Appendix: Summary: numerical implementation

To achive very competitive numerical performance, the adopted formulations ought to be generalized in regard to the implementation aspects, for example avoiding redundant code, storing the information to facilitate an optimized handling of data, minimize the amount of required operations, taking advantage of sparse structures, among others. At the same time reusability and extensibility of the produced code must be warranted. Satisfing several criteria at the same time can result very complicated. Therefore, we think that presenting our scheme for efficient numerical implementation to that kind of problems is as important as the formulation aspects already presented. In the scope of this section, we describe how our self-developed object-oriented finite element method, multibody system software, dubbed DeSiO (Design and Simulation Framework for Offshore Support Structures) was conceived.

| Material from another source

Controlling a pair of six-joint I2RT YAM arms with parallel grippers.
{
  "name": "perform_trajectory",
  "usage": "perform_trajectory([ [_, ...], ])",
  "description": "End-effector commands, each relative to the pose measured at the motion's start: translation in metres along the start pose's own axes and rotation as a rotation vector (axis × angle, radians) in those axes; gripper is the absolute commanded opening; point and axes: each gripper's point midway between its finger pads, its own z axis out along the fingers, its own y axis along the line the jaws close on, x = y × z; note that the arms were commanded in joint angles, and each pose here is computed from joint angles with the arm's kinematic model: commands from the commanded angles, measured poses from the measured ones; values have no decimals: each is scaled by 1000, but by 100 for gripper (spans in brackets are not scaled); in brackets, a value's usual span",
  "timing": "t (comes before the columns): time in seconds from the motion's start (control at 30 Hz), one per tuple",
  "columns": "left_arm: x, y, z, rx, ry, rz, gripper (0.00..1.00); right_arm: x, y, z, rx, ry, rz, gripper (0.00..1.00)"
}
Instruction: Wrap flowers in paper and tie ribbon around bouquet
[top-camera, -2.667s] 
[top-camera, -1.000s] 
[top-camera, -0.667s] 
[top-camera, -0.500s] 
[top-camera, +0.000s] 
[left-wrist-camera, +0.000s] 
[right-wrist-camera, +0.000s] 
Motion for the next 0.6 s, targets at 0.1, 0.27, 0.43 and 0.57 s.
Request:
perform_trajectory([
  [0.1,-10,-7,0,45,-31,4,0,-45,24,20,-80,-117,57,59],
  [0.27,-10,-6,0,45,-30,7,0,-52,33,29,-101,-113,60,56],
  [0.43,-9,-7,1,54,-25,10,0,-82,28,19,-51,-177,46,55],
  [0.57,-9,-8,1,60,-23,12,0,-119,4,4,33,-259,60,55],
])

1.1 A.1 Object-oriented programming

The presented ideas are implemented in object-oriented Fortran 2008 by following the design rules of object-oriented programming. Data belonging to the entities modeled in the program like structures and finite elements are confined to the respective Fortran modules. The control flow is designed in such a way that the solver module drives the time integration scheme. The “model” object is called to update force, stiffness and constraint data for every increment.

In Fig. 24, the object hierarchy and information about data and functionality is shown in brief. The following subsections give a detailed description of these entities.

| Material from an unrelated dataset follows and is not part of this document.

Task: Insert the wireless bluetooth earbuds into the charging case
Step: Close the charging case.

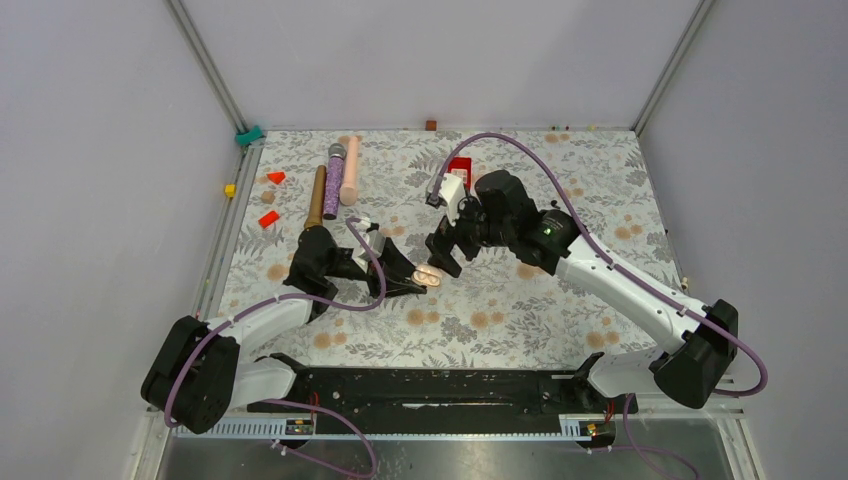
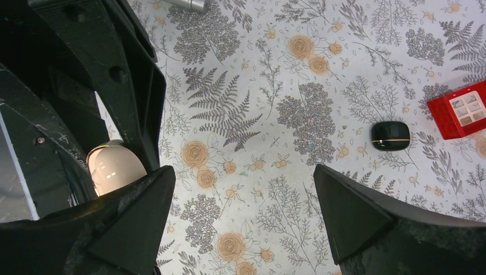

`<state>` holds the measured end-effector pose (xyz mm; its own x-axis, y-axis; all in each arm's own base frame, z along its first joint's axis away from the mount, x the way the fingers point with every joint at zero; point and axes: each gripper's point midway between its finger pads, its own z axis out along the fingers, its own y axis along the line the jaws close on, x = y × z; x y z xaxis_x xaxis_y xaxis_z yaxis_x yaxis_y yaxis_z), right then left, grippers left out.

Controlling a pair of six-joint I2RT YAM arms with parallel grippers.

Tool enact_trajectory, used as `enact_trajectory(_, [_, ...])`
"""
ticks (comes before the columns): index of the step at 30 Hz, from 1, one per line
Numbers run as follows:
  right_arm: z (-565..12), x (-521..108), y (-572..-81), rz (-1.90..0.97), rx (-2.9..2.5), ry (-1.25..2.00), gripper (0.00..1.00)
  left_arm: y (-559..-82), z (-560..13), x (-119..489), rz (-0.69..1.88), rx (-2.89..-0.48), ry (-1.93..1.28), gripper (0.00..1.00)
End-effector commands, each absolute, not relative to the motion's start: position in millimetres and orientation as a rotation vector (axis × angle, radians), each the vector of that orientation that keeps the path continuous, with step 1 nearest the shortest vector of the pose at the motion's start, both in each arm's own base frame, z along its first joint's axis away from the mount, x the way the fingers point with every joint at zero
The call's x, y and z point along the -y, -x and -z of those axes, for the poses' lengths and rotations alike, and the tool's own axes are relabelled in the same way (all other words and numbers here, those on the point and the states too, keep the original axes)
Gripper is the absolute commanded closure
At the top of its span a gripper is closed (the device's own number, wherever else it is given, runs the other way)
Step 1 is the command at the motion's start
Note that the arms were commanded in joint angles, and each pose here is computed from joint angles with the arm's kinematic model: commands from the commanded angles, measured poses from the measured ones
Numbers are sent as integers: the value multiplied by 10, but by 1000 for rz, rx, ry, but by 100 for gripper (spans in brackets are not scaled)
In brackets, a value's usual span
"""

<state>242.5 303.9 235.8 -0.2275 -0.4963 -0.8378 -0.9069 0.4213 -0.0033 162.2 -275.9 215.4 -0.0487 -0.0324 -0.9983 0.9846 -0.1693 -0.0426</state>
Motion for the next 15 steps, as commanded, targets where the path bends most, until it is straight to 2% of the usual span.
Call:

1.1.1 A.1.1 Class “solver”

The “solver” class is responsible for step control, assembling and solving the system of equations for every iteration. After assembly of the iteration matrix and the residual vector, the linear system of equations is solved. According to the Newton–Raphson iteration scheme, the nodal positions and velocities, elemental strains and Lagrange’s multipliers are updated. This also encompasses check of convergence by a numerical tolerance criterion and code to abort the simulation in case of divergence.

Fig. 24
figure 24

Object hierarchy and functionality

Since the structure of the iteration matrix is invariant to the geometrical configuration and loading, reordering and memory organization can be done once before the actual finite element calculation. Nonzero elements are identified by running the iteration matrix assembly using specially conditioned input data for all variables of the formulation that numerically change the iteration matrix:

  • Node positions at the beginning of the time step

  • Node positions at the current time

  • Material loads

  • Lagrange multipliers

Parameter coefficients of the employed material law like density and moduli are invariant during the simulation, so zero entries in the iteration matrix arising for example from material symmetries are not considered for the solution.

Considering the “three intersecting plates” problem [56], for a finite element mesh containing 7896 degrees of freedom, the iteration matrix has a fraction of \(99.54\%\) zero elements. Figure 25 displays the structure of the iteration matrix in this case.

Generally, the fraction of zero elements increases with degrees of freedom, which means that the speed advantage gained by employing a sparse solver is pronounced in problems with large numbers of elements. The present code solves the system of equations using the PARDISO [83] parallel sparse solver code.

1.1.2 A.1.2 Class “model”

The “model” class contains every entity in the mechanical system considered in the simulation. When the code starts, it calls the constructor of the “model” class which will in turn open simulation input files. The input files are parsed and instances of structure modules are created according to the information provided. Also constraint input is processed and constraint objects are created accordingly.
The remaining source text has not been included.